Sandy Point has a Community Hall with squash courts and dancing classes, a Sandy Point Rural Fire Brigade Fire Station, local bus stop, and a park with a playground.

The south-western Sydney suburb is surrounded by bushland in the National Park which is a popular destination for bushwalkers.

Local residents worked together to create a community mural which is now on display at the Community Hall entrance.

== Map of Location ==
Sutherland Shire Council website have an interactive map showing their suburbs, including Sandy Point.

== Newsletter ==
Each house in Sandy Point receives a hard-copy newsletter which contains feature articles, events, advertisements for local businesses and more.

== Sandy Point Progress Association ==
The Sandy Point Progress Association (SPPA) is the local community association providing a forum for discussing local issues that are important to the residents of Sandy Point and lobbying those responsible for change.

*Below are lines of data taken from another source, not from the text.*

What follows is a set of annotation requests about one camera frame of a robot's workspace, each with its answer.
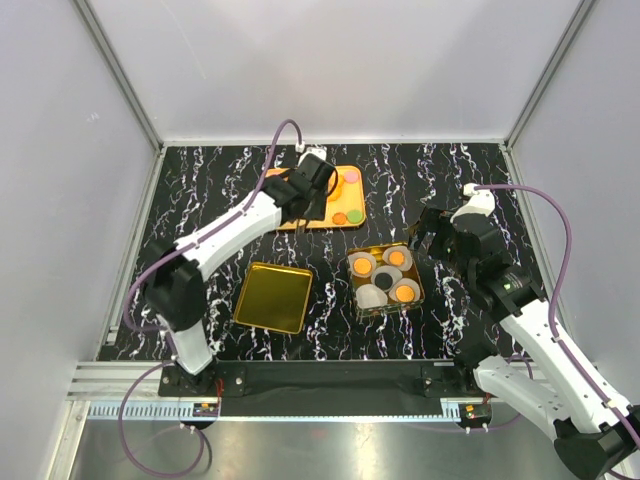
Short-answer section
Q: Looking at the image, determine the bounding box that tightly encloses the yellow dotted round cookie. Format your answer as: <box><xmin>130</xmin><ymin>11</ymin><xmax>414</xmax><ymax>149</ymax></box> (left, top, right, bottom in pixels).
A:
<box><xmin>395</xmin><ymin>285</ymin><xmax>416</xmax><ymax>303</ymax></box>

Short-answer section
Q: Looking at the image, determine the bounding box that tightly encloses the black sandwich cookie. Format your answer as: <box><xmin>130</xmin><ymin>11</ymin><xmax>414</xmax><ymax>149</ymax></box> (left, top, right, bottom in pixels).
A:
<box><xmin>374</xmin><ymin>272</ymin><xmax>394</xmax><ymax>291</ymax></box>

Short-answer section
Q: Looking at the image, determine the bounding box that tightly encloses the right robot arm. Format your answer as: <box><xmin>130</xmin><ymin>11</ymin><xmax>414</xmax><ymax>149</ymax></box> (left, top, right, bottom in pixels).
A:
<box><xmin>408</xmin><ymin>207</ymin><xmax>639</xmax><ymax>479</ymax></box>

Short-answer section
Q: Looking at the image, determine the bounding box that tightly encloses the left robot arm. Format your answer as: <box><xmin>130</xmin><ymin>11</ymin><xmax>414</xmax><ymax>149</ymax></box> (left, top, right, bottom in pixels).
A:
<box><xmin>141</xmin><ymin>147</ymin><xmax>337</xmax><ymax>396</ymax></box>

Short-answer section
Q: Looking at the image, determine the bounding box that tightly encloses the lower fish shaped cookie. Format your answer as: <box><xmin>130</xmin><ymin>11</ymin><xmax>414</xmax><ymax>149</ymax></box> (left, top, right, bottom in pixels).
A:
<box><xmin>327</xmin><ymin>185</ymin><xmax>342</xmax><ymax>202</ymax></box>

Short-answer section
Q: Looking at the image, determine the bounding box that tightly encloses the white paper cup back right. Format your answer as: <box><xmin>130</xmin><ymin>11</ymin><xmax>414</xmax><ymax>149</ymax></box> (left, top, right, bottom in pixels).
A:
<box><xmin>382</xmin><ymin>245</ymin><xmax>413</xmax><ymax>272</ymax></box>

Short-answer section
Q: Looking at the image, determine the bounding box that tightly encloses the pink round cookie right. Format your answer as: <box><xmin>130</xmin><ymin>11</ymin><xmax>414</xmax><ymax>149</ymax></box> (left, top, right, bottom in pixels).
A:
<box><xmin>343</xmin><ymin>171</ymin><xmax>359</xmax><ymax>183</ymax></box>

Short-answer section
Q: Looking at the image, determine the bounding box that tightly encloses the white paper cup front right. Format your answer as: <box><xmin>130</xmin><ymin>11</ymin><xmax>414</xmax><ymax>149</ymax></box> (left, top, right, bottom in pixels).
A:
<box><xmin>388</xmin><ymin>278</ymin><xmax>421</xmax><ymax>303</ymax></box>

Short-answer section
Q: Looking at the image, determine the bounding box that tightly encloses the yellow plastic tray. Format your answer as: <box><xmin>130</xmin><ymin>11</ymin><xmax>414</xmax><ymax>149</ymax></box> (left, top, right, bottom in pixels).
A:
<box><xmin>260</xmin><ymin>165</ymin><xmax>366</xmax><ymax>230</ymax></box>

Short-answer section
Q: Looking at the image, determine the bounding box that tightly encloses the orange swirl cookie right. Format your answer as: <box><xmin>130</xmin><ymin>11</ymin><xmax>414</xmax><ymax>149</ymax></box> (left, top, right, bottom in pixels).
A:
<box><xmin>332</xmin><ymin>212</ymin><xmax>347</xmax><ymax>225</ymax></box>

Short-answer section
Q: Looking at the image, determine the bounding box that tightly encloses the gold cookie tin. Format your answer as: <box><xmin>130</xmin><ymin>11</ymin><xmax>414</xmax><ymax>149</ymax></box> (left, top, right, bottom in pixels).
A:
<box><xmin>347</xmin><ymin>242</ymin><xmax>425</xmax><ymax>320</ymax></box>

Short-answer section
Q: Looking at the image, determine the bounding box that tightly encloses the green round cookie right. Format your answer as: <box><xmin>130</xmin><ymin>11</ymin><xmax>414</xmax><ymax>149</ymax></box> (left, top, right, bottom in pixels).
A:
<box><xmin>347</xmin><ymin>210</ymin><xmax>363</xmax><ymax>224</ymax></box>

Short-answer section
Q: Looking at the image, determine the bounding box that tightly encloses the white paper cup back left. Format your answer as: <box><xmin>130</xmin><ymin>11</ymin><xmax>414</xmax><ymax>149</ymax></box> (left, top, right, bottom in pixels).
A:
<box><xmin>348</xmin><ymin>251</ymin><xmax>377</xmax><ymax>278</ymax></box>

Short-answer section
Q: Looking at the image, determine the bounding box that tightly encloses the white paper cup front left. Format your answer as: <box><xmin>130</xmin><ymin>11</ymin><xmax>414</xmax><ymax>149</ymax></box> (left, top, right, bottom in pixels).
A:
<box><xmin>355</xmin><ymin>284</ymin><xmax>388</xmax><ymax>310</ymax></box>

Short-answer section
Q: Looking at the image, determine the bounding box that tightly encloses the gold tin lid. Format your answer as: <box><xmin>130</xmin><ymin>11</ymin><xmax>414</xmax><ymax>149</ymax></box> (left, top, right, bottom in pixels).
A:
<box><xmin>233</xmin><ymin>262</ymin><xmax>313</xmax><ymax>334</ymax></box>

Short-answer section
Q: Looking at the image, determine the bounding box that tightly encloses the right electronics board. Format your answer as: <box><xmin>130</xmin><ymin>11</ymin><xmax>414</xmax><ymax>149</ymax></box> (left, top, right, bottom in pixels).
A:
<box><xmin>462</xmin><ymin>403</ymin><xmax>492</xmax><ymax>423</ymax></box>

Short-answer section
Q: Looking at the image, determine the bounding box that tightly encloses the electronics board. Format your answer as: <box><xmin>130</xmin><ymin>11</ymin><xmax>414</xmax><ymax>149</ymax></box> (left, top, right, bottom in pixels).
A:
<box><xmin>462</xmin><ymin>403</ymin><xmax>492</xmax><ymax>423</ymax></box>
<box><xmin>192</xmin><ymin>402</ymin><xmax>220</xmax><ymax>417</ymax></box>

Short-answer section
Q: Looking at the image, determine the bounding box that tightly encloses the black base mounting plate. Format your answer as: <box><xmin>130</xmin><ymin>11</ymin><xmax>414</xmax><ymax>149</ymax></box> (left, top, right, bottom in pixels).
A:
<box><xmin>158</xmin><ymin>359</ymin><xmax>480</xmax><ymax>398</ymax></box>

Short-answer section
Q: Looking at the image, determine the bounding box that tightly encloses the left electronics board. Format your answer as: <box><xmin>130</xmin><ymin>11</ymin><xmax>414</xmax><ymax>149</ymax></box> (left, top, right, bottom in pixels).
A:
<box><xmin>192</xmin><ymin>402</ymin><xmax>220</xmax><ymax>417</ymax></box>

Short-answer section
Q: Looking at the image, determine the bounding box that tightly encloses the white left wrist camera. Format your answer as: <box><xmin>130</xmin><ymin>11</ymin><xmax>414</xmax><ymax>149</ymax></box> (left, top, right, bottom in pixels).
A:
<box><xmin>295</xmin><ymin>143</ymin><xmax>327</xmax><ymax>163</ymax></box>

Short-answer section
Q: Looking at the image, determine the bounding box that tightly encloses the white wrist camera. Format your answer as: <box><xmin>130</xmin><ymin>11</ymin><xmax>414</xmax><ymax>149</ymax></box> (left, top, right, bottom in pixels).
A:
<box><xmin>295</xmin><ymin>143</ymin><xmax>327</xmax><ymax>163</ymax></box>
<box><xmin>450</xmin><ymin>183</ymin><xmax>495</xmax><ymax>223</ymax></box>

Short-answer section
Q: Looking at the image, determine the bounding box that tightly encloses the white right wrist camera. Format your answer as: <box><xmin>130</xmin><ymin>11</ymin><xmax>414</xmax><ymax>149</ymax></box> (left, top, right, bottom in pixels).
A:
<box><xmin>450</xmin><ymin>183</ymin><xmax>495</xmax><ymax>223</ymax></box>

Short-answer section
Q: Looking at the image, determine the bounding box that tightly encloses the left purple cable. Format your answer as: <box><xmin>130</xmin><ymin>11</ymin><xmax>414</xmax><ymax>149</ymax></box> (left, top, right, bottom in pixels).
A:
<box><xmin>119</xmin><ymin>118</ymin><xmax>306</xmax><ymax>476</ymax></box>

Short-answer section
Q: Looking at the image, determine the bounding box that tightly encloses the aluminium frame rail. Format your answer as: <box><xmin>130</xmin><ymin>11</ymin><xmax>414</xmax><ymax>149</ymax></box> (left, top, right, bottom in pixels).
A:
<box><xmin>88</xmin><ymin>398</ymin><xmax>488</xmax><ymax>423</ymax></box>

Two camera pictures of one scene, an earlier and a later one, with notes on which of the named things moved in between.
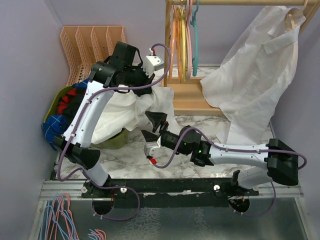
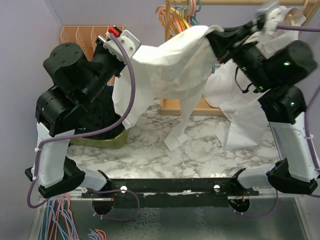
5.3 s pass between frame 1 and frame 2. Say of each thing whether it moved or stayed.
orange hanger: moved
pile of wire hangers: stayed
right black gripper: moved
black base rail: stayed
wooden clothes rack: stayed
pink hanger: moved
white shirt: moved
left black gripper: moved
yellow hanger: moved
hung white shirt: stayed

Residents have a say in what should be done within the local community. Meetings are 2nd Monday of every Month (except January) at the Sandy Point Community Centre.

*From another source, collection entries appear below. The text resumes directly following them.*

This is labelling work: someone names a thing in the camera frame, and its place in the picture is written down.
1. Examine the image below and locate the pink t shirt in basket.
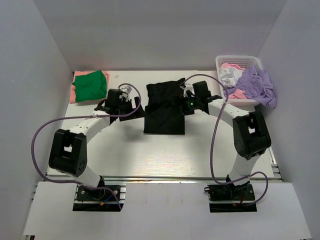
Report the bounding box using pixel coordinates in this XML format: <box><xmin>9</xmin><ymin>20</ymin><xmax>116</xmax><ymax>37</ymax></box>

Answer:
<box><xmin>219</xmin><ymin>63</ymin><xmax>247</xmax><ymax>100</ymax></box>

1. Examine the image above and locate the white plastic laundry basket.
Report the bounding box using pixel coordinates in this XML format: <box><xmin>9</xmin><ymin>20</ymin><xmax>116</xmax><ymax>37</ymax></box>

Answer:
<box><xmin>215</xmin><ymin>55</ymin><xmax>264</xmax><ymax>108</ymax></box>

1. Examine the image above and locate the folded green t shirt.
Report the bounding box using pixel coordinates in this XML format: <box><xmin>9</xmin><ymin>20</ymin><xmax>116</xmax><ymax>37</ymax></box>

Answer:
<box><xmin>72</xmin><ymin>70</ymin><xmax>108</xmax><ymax>103</ymax></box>

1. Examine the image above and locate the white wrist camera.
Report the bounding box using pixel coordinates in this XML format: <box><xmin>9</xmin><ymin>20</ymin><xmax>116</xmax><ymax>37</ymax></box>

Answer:
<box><xmin>119</xmin><ymin>85</ymin><xmax>132</xmax><ymax>95</ymax></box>
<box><xmin>179</xmin><ymin>82</ymin><xmax>194</xmax><ymax>98</ymax></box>

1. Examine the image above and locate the aluminium rail at table edge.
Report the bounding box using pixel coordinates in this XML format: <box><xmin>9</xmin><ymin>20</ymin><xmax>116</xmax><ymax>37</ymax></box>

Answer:
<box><xmin>45</xmin><ymin>149</ymin><xmax>284</xmax><ymax>182</ymax></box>

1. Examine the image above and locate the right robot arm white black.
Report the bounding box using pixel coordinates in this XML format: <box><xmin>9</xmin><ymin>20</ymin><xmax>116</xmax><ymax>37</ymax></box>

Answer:
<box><xmin>179</xmin><ymin>81</ymin><xmax>272</xmax><ymax>200</ymax></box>

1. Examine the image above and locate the purple t shirt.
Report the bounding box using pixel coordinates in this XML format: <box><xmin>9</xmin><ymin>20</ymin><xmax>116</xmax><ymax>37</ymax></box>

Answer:
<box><xmin>236</xmin><ymin>65</ymin><xmax>278</xmax><ymax>108</ymax></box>

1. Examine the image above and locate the white t shirt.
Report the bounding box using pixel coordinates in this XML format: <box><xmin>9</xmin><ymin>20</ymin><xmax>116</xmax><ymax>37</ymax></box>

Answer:
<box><xmin>219</xmin><ymin>67</ymin><xmax>244</xmax><ymax>88</ymax></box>

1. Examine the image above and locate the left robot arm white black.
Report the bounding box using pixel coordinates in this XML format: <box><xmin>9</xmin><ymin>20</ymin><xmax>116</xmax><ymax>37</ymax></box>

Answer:
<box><xmin>48</xmin><ymin>84</ymin><xmax>144</xmax><ymax>200</ymax></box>

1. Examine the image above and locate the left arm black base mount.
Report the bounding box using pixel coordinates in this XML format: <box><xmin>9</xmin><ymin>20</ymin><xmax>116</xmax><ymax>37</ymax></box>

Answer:
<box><xmin>75</xmin><ymin>184</ymin><xmax>126</xmax><ymax>203</ymax></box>

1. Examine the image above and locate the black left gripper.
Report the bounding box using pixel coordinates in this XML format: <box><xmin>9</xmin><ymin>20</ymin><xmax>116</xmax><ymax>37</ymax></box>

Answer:
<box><xmin>116</xmin><ymin>96</ymin><xmax>147</xmax><ymax>122</ymax></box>

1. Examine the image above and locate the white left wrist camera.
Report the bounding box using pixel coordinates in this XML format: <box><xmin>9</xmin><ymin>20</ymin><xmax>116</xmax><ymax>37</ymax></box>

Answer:
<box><xmin>119</xmin><ymin>85</ymin><xmax>132</xmax><ymax>95</ymax></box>

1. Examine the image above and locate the black t shirt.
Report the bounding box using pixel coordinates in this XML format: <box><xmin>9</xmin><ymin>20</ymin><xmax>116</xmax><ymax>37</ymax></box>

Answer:
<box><xmin>143</xmin><ymin>78</ymin><xmax>186</xmax><ymax>135</ymax></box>

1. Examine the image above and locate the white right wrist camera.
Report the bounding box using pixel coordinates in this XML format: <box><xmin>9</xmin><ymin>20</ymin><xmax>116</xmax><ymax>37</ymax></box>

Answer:
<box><xmin>179</xmin><ymin>82</ymin><xmax>194</xmax><ymax>98</ymax></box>

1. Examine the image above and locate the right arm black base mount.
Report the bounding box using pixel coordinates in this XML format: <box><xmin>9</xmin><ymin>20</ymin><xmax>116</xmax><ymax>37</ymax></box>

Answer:
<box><xmin>204</xmin><ymin>182</ymin><xmax>255</xmax><ymax>202</ymax></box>

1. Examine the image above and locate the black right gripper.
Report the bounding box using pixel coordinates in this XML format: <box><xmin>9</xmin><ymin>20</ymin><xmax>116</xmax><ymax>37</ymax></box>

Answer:
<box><xmin>168</xmin><ymin>94</ymin><xmax>201</xmax><ymax>118</ymax></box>

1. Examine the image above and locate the folded salmon pink t shirt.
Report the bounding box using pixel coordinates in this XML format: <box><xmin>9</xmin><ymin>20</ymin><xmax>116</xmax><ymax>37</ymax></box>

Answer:
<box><xmin>68</xmin><ymin>70</ymin><xmax>111</xmax><ymax>105</ymax></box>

== Surrounding communities ==

Holsworthy and Pleasure Point are the adjacent suburbs. Voyager Point is also a neighbouring suburb, along with Hammondville, Wattle Grove, Moorebank, Menai, Lucas Heights, Barden Ridge, Bangor and Alfords Point. Further down and neighbouring is Heathcote, Engadine and Waterfall.

East Hills and Picnic Point
are located on the opposite bank of the Georges River. There is currently no vehicle access to cross the river apart from the M5, Newbridge Road or Alford's Point Road. There is a footbridge in Voyager Point connecting East Hills across the river.